TASK:
Reply with nothing but how many lines in the entries below include "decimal".

Saved entries
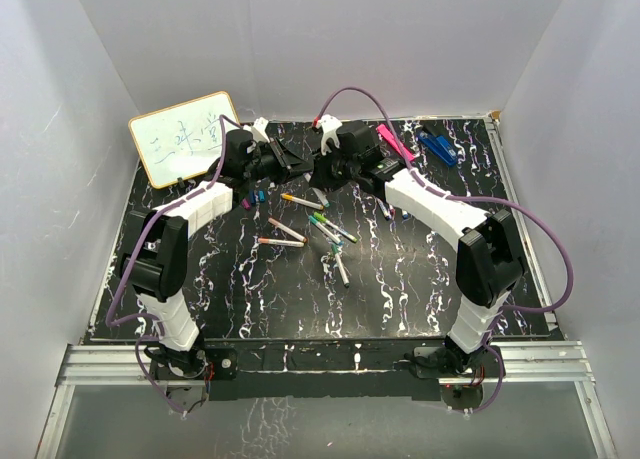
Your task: Open the pen caps
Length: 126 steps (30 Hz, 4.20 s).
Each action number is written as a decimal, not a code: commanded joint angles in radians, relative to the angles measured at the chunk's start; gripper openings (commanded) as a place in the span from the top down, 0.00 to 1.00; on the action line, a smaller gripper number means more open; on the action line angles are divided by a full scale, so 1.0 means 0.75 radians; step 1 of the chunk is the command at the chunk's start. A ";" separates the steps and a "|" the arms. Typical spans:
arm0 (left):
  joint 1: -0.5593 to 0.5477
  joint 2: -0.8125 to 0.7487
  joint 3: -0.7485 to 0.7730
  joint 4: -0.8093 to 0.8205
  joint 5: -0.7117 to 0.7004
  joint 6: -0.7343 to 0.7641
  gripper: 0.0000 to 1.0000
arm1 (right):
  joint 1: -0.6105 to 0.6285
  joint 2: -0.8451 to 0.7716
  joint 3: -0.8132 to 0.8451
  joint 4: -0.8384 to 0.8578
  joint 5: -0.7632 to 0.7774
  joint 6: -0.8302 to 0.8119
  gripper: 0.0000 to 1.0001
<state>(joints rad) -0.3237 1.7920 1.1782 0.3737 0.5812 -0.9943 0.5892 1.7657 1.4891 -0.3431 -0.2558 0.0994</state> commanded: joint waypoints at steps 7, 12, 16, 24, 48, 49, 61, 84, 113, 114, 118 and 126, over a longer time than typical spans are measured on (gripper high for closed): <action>0.000 -0.018 0.016 0.017 0.017 0.001 1.00 | 0.008 -0.041 0.038 0.072 -0.003 0.003 0.58; -0.002 -0.024 0.030 0.011 0.029 0.001 1.00 | 0.008 0.020 0.069 0.063 -0.009 0.018 0.53; -0.004 -0.035 0.031 0.011 0.034 0.000 1.00 | 0.008 0.049 0.091 0.065 -0.013 0.027 0.53; -0.016 -0.043 0.031 0.002 0.039 0.011 1.00 | 0.008 0.081 0.132 0.068 -0.023 0.037 0.65; 0.125 0.164 0.490 -0.352 -0.185 0.080 1.00 | 0.008 -0.278 -0.369 0.024 0.064 0.039 1.00; 0.134 0.176 0.512 -0.362 -0.187 0.085 1.00 | 0.007 -0.311 -0.399 0.025 0.080 0.044 1.00; 0.163 0.115 0.505 -0.749 -0.248 0.392 1.00 | -0.072 -0.172 -0.229 -0.057 0.412 -0.027 1.00; 0.219 0.027 0.321 -1.101 -0.594 0.746 1.00 | -0.185 0.316 0.009 -0.003 0.587 -0.138 1.00; 0.079 0.510 0.792 -1.163 -0.607 0.737 1.00 | -0.258 0.450 0.105 0.028 0.432 -0.127 0.74; 0.075 0.517 0.791 -1.161 -0.610 0.735 1.00 | -0.258 0.448 0.106 0.028 0.432 -0.126 0.71; 0.066 0.531 0.779 -1.150 -0.630 0.731 1.00 | -0.258 0.434 0.111 0.031 0.430 -0.125 0.55; 0.060 0.540 0.748 -1.139 -0.659 0.738 1.00 | -0.231 0.303 0.076 0.123 0.283 -0.166 0.43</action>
<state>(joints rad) -0.2787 2.2017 1.7344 -0.4721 0.1112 -0.4458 0.3977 2.0987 1.5169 -0.3557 0.0269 0.0032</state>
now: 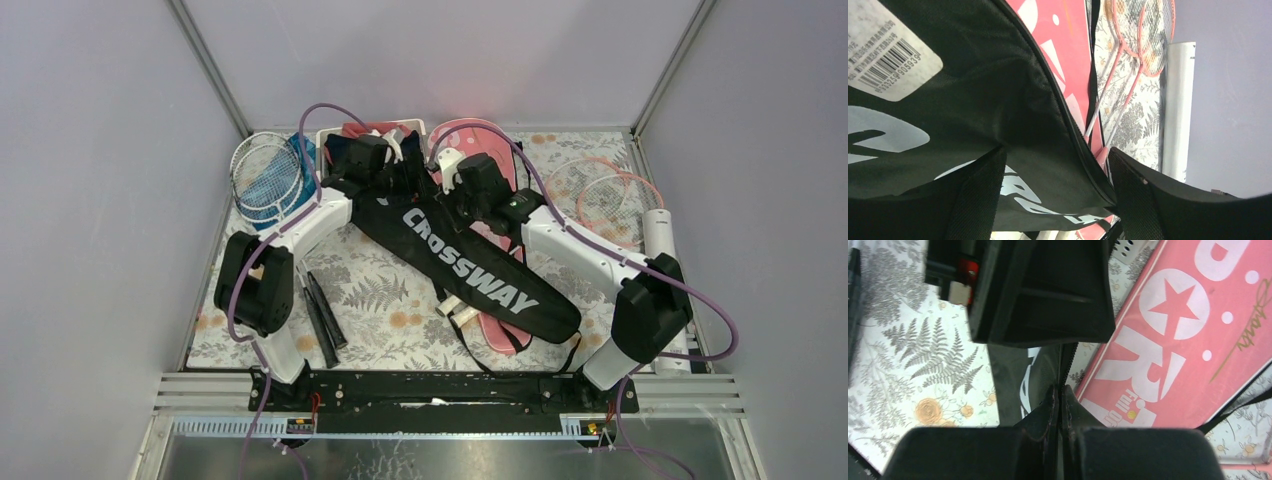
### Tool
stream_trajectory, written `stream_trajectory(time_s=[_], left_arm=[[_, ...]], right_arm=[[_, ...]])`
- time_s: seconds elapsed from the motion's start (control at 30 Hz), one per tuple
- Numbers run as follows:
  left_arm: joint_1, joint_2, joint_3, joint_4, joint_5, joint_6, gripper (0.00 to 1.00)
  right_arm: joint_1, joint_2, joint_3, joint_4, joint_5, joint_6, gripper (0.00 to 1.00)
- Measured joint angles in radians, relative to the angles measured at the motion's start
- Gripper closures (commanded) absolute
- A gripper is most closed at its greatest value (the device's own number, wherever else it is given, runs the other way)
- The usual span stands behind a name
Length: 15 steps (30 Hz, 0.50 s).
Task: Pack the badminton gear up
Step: Open the racket bag at the center of the board.
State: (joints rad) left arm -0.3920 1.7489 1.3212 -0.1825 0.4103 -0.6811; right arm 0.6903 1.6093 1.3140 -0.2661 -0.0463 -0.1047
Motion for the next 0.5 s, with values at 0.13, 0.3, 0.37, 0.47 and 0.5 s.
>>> stream_trajectory(time_s=[0.13,0.3,0.37,0.47,0.5], left_arm=[[0.000,0.003,0.004,0.005,0.051,-0.006,0.46],[0.000,0.003,0.033,0.014,0.110,0.004,0.74],[0.000,0.002,0.045,0.025,0.138,0.008,0.97],[-0.002,0.001,0.055,0.049,0.185,0.013,1.00],[-0.002,0.000,0.056,0.055,0.195,0.014,1.00]], right_arm=[[0.001,-0.001,0.027,-0.031,-0.049,-0.002,1.00],[0.001,-0.017,0.047,-0.061,-0.077,-0.008,1.00],[0.001,-0.027,0.049,-0.067,-0.077,-0.012,1.00],[0.002,-0.042,0.050,-0.081,-0.077,-0.021,0.95],[0.002,-0.047,0.050,-0.085,-0.077,-0.023,0.87]])
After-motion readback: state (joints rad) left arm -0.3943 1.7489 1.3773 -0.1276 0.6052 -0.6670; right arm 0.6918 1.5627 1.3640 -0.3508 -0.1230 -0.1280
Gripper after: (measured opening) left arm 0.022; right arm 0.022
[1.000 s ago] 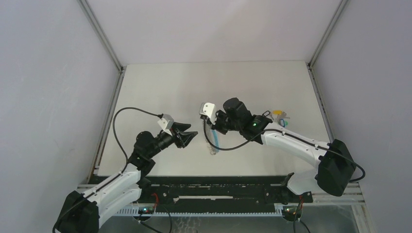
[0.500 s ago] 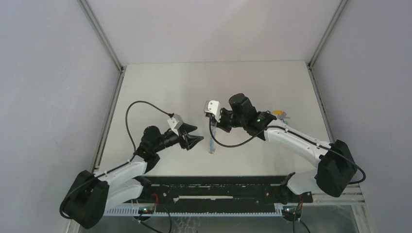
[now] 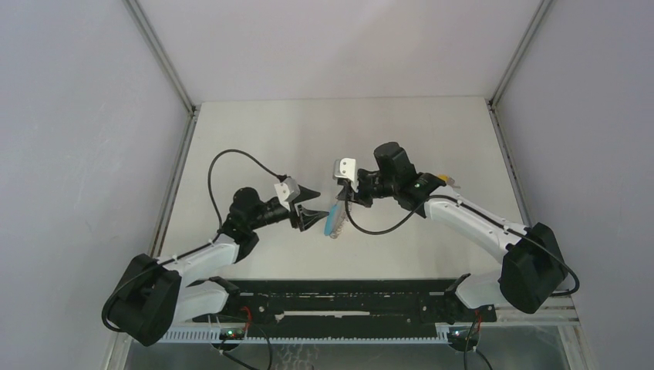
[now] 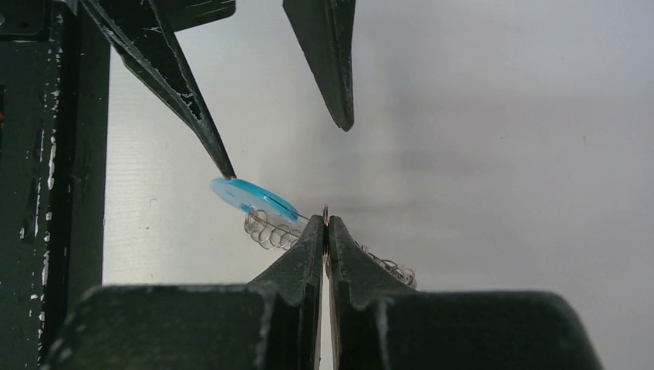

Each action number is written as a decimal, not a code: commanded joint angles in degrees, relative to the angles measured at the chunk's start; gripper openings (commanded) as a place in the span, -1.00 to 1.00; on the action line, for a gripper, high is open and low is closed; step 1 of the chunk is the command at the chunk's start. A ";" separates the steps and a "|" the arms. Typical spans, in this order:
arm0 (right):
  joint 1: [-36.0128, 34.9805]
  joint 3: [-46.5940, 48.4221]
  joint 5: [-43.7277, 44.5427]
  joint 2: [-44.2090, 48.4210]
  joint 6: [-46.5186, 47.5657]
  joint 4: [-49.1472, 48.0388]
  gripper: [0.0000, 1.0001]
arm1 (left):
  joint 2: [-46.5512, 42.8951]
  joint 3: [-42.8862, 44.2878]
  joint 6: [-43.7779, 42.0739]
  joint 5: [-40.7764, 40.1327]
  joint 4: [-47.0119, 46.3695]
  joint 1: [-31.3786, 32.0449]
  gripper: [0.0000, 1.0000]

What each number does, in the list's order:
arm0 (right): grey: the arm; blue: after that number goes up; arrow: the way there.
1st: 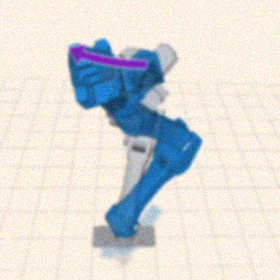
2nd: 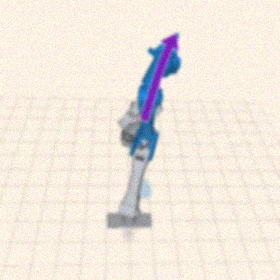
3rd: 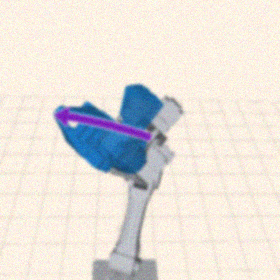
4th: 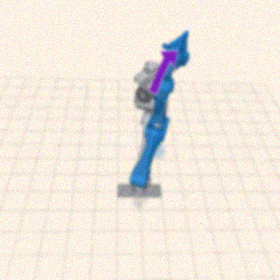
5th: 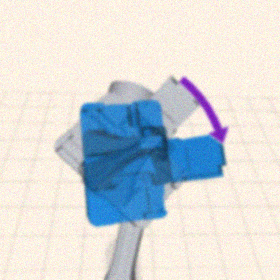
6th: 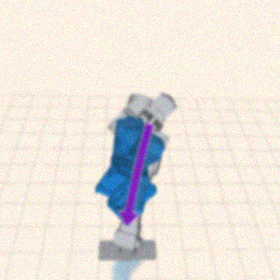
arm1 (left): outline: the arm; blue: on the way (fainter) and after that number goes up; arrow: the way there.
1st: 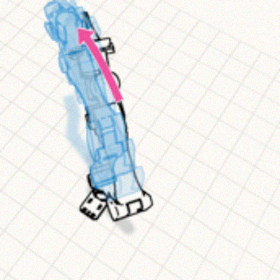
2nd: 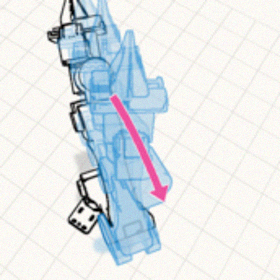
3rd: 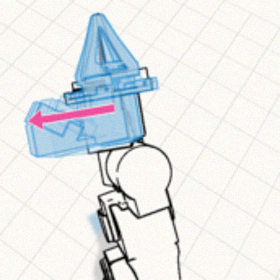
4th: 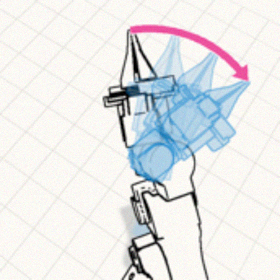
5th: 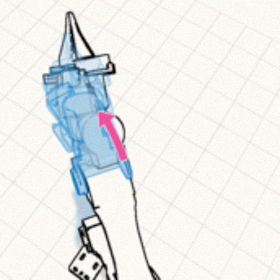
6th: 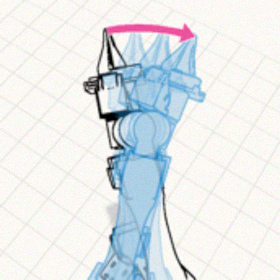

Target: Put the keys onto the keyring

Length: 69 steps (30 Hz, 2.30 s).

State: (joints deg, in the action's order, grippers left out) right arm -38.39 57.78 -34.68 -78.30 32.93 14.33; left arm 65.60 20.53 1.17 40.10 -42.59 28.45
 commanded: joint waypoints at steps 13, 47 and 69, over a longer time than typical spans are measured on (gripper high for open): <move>0.24 0.23 -10.12 2.72 8.07 -0.52 -1.00 | -2.56 3.12 -7.24 10.10 -1.31 -0.32 0.16; -1.42 0.27 -15.04 -0.51 9.64 -4.40 -1.00 | 3.57 6.47 -3.46 12.58 -4.87 -0.32 -0.30; -1.95 0.23 -15.14 -1.60 8.89 -3.53 -1.00 | 6.45 7.77 -3.78 13.67 -2.51 -0.15 -1.00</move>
State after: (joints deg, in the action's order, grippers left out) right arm -39.51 57.69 -46.85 -80.58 41.98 13.23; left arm 71.31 24.21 -2.09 53.30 -44.51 28.21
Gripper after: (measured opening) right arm 0.007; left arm 0.012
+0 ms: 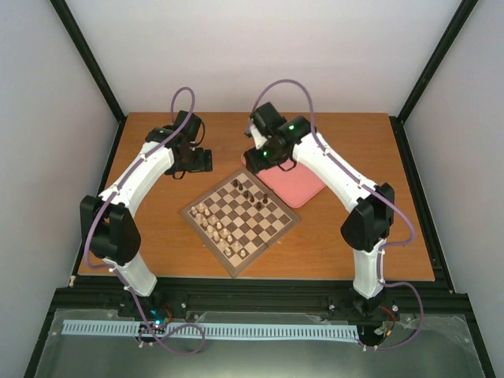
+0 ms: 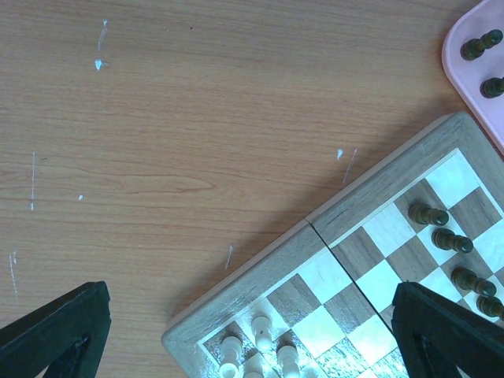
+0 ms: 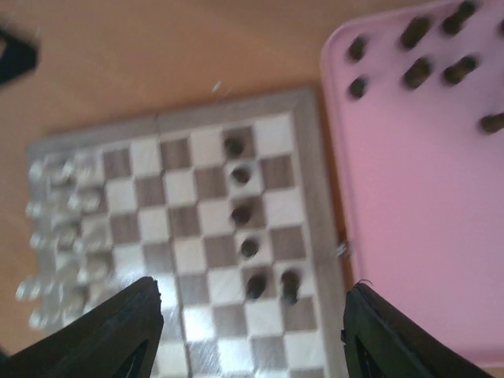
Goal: Set up the chess pieces on the board
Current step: Place the chess piece on the chessboard, then pick up the chess piece from the storage box.
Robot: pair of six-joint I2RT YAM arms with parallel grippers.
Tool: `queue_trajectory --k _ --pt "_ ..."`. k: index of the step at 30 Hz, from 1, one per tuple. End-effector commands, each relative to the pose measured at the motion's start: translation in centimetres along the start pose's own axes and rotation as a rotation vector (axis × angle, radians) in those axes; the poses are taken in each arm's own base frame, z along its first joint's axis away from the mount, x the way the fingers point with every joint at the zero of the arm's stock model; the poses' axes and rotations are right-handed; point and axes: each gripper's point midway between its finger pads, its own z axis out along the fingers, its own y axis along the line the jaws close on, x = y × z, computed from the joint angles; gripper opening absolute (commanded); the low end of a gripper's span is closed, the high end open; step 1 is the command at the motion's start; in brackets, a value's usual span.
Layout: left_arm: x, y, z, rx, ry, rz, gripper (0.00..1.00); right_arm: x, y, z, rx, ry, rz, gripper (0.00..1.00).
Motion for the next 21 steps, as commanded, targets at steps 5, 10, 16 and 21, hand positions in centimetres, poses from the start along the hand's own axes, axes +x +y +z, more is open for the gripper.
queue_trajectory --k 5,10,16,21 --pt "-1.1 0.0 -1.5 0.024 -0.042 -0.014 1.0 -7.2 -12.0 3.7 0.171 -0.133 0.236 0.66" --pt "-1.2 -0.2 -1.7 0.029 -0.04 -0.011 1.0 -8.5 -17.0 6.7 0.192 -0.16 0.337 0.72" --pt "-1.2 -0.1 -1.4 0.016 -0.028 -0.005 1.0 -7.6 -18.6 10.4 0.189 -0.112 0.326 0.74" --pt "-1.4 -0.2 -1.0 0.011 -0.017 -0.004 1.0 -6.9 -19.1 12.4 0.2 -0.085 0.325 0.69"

EXPECTED ANSWER:
2